BEGIN Exercise input

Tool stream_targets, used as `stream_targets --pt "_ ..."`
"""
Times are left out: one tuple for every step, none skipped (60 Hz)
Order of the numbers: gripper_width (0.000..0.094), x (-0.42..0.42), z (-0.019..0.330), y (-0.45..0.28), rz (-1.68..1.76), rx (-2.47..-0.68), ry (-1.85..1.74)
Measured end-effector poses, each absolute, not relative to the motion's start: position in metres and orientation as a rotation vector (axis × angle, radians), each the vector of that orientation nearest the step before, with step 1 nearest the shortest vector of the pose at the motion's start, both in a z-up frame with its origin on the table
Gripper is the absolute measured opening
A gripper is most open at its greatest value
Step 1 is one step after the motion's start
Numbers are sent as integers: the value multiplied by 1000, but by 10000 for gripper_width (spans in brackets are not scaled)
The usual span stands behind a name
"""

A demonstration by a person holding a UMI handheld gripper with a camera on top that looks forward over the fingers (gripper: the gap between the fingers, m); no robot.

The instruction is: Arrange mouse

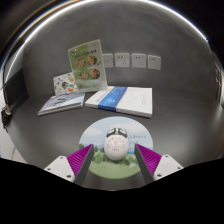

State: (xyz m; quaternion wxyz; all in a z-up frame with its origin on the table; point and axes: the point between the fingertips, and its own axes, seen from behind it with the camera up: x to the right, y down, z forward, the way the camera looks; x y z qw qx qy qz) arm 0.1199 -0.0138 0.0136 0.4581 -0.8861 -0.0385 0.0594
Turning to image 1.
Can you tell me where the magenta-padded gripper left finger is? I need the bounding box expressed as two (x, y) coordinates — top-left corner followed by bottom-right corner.
(43, 143), (95, 187)

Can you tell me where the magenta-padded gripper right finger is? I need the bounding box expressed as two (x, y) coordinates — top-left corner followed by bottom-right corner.
(133, 143), (185, 186)

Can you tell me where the white panda computer mouse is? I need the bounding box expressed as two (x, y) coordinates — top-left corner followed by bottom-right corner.
(103, 126), (130, 162)

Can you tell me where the round landscape print mouse pad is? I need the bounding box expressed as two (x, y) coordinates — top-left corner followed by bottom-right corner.
(78, 115), (154, 180)

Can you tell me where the grey blue flat book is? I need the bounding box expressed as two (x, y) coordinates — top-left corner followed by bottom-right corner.
(37, 91), (86, 117)

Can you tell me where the white book with blue band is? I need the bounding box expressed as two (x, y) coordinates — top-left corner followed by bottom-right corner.
(84, 85), (154, 119)

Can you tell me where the white card with colourful stickers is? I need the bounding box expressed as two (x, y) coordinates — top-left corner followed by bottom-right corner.
(52, 71), (79, 97)

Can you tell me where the black flat panel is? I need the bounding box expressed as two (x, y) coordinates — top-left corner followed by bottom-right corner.
(3, 68), (30, 109)

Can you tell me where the green upright food poster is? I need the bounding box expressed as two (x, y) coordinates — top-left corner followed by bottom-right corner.
(67, 38), (108, 93)

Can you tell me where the white wall socket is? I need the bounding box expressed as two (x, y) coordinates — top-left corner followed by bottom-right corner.
(147, 54), (162, 71)
(102, 53), (115, 69)
(114, 52), (131, 69)
(131, 52), (147, 69)

END Exercise input

Task instructions: What is needed is a verbatim copy of every entry, with the pictures omitted.

Task answer:
Tool stream_targets, used as `stream_targets --pt "_ ..."`
"""
Times are left out: one tuple for every step, none skipped (60 Hz)
Order of the numbers: gripper_width (0.000..0.094), x (-0.42..0.42), z (-0.019..0.330), y (-0.45..0.28), rz (-1.68..1.76), rx (-2.47..-0.68), ry (-1.85..1.74)
Measured end-effector poses, each absolute, not relative to the motion's start: position in metres and orientation as a rotation vector (axis × angle, radians), each the vector of that orientation nearest the step before, with step 1 nearest the shortest vector of the pose at the motion's start, both in a z-up frame with its origin on the table
Gripper is the absolute measured opening
A gripper is most open at its greatest value
Step 1 is one step after the motion's start
Numbers are sent as integers: the value multiplied by 1000, but by 10000 for gripper_width (spans in brackets are not scaled)
The usual span stands behind a name
"""

A demonstration by a person holding a UMI handheld gripper with a camera on top that looks forward over the fingers (gripper: the gap between the fingers, m); no robot.

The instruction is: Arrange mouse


State: (xyz m; quaternion wxyz; all in a z-up frame with its origin on the table; point and axes: the point between the fingertips, and its own axes, seen from behind it with the camera up: x to the right, y down, z forward, the way the camera looks; x y z qw qx qy qz) arm 0.1199 -0.0138 0.0136 0.4581 -0.8861 -0.0385 0.0594
Turning to image 1.
Can you tell me where the magenta-padded gripper left finger is? I need the bounding box expressed as two (x, y) coordinates — top-left corner followed by bottom-right corner.
(43, 143), (95, 187)

Can you tell me where the magenta-padded gripper right finger is? I need the bounding box expressed as two (x, y) coordinates — top-left corner followed by bottom-right corner.
(133, 143), (185, 186)

Can you tell me where the white panda computer mouse is? I need the bounding box expressed as two (x, y) coordinates — top-left corner followed by bottom-right corner.
(103, 126), (130, 162)

Can you tell me where the round landscape print mouse pad is? I need the bounding box expressed as two (x, y) coordinates — top-left corner followed by bottom-right corner.
(78, 115), (154, 180)

Can you tell me where the grey blue flat book is? I need the bounding box expressed as two (x, y) coordinates — top-left corner followed by bottom-right corner.
(37, 91), (86, 117)

Can you tell me where the white book with blue band is? I need the bounding box expressed as two (x, y) coordinates — top-left corner followed by bottom-right corner.
(84, 85), (154, 119)

Can you tell me where the white card with colourful stickers is? I need the bounding box expressed as two (x, y) coordinates — top-left corner followed by bottom-right corner.
(52, 71), (79, 97)

Can you tell me where the black flat panel is? I need the bounding box expressed as two (x, y) coordinates — top-left corner followed by bottom-right corner.
(3, 68), (30, 109)

Can you tell me where the green upright food poster is? I need the bounding box expressed as two (x, y) coordinates — top-left corner followed by bottom-right corner.
(67, 38), (108, 93)

Can you tell me where the white wall socket is? I need the bounding box expressed as two (x, y) coordinates — top-left corner followed by bottom-right corner.
(147, 54), (162, 71)
(102, 53), (115, 69)
(114, 52), (131, 69)
(131, 52), (147, 69)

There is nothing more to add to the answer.